The psalmist pleads for deliverance lest the mob of pursuers tear him like a lion. David was a shepherd in his young days, and he experienced attacks from lions and bears (1 Sam. 17:34-35). The Old Testament makes frequent use of wild beasts to describe vengeful attackers. Peter also indicates that Satan pursues Christians like a roaring lion (1 Pet. 5:8). David was delivered from vicious animals, a crazed king, and a giant. He states his willingness to be punished by the righteous judge if he is guilty, but in this instance he is not.

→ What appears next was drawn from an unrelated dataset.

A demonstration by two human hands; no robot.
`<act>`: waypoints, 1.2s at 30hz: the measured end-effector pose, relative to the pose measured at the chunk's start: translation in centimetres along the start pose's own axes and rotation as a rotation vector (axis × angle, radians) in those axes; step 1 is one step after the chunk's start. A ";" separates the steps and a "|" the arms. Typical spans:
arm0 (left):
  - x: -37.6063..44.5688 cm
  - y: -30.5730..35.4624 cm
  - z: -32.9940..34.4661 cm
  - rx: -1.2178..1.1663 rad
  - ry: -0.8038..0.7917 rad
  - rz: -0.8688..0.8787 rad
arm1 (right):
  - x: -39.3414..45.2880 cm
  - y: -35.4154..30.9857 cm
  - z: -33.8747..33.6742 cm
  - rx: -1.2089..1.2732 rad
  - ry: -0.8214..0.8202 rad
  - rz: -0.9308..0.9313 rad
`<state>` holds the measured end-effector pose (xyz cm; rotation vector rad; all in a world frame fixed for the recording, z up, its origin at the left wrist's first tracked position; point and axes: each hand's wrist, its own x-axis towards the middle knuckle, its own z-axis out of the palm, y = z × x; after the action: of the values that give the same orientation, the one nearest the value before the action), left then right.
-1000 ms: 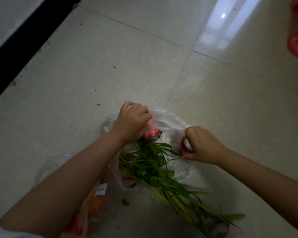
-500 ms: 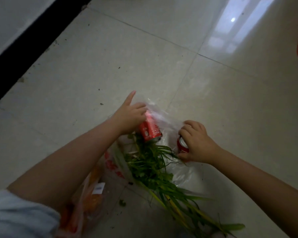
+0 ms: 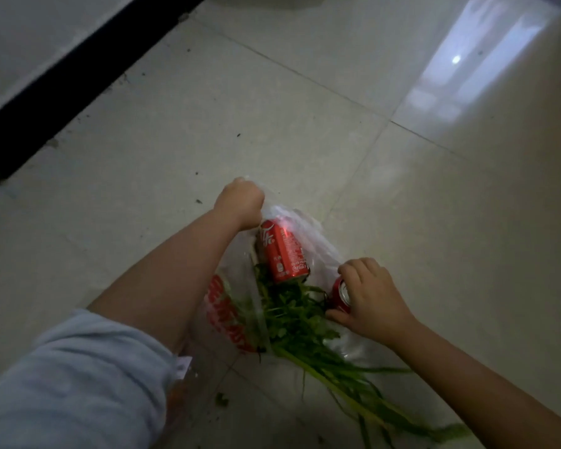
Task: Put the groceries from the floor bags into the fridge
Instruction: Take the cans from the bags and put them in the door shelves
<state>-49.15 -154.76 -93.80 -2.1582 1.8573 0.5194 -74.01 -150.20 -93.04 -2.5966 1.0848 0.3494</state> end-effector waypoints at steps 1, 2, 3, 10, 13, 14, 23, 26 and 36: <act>-0.4 0.4 -0.2 -0.034 0.032 0.048 | 0.0 0.0 -0.1 -0.017 0.011 0.018; -0.8 0.9 -0.3 -0.073 0.030 0.086 | 0.1 0.1 -0.2 -0.032 0.005 0.028; -1.2 1.2 -0.2 -0.091 0.003 0.117 | 0.2 0.2 -0.2 -0.037 -0.002 0.037; -1.4 2.7 1.0 -0.062 -0.043 0.076 | 1.1 0.8 -1.5 0.019 -0.064 0.105; -0.8 2.7 0.9 -0.153 -0.068 -0.021 | 1.8 0.4 -1.9 0.031 -0.090 0.113; -0.7 2.9 0.7 -0.195 -0.062 -0.054 | 2.0 0.3 -1.9 0.033 -0.092 0.120; -2.2 4.3 1.1 -0.410 -0.025 -0.008 | 1.9 0.2 -2.0 0.074 -0.073 0.168; -3.8 4.3 1.5 -0.440 0.003 0.039 | 1.4 0.2 -1.9 0.079 -0.050 0.171; -7.0 6.3 2.2 -0.513 -0.086 0.170 | -0.4 0.9 -1.3 0.208 -0.002 0.216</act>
<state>-56.46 -148.54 -92.59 -2.2257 2.0372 1.2207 -74.80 -151.05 -91.84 -2.3045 1.3293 0.2711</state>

God is the righteous judge who searches minds and hearts. He will take vengeance on the unjust, both for the sake of their victims and for the sake of his righteous cause. God is pictured as sharpening his sword and stringing his bow. The flaming arrows of divine justice will settle the matter. The unjust will be on the receiving end of God’s wrath. David refers to those who hatch evil plots as being pregnant with evil and conceiving trouble. It seems that Saul was such a man, and his insane jealousy got the best of him. Poetic justice decrees that “He who digs a hole and scoops it out falls into the pit he has made. The trouble he causes recoils on himself” (Psa. 7:15-16).
David closes the psalm with thanks to the Lord. We wonder how often David sang these words, and how many times the people of Israel repeated them. God is to be praised and thanked because he is God and because he is good.
My comments are not an inspired commentary, but rather a few words to draw attention to the background, context, and dynamic situation of the book of Psalms. May God bless your reading of His Word. T.C.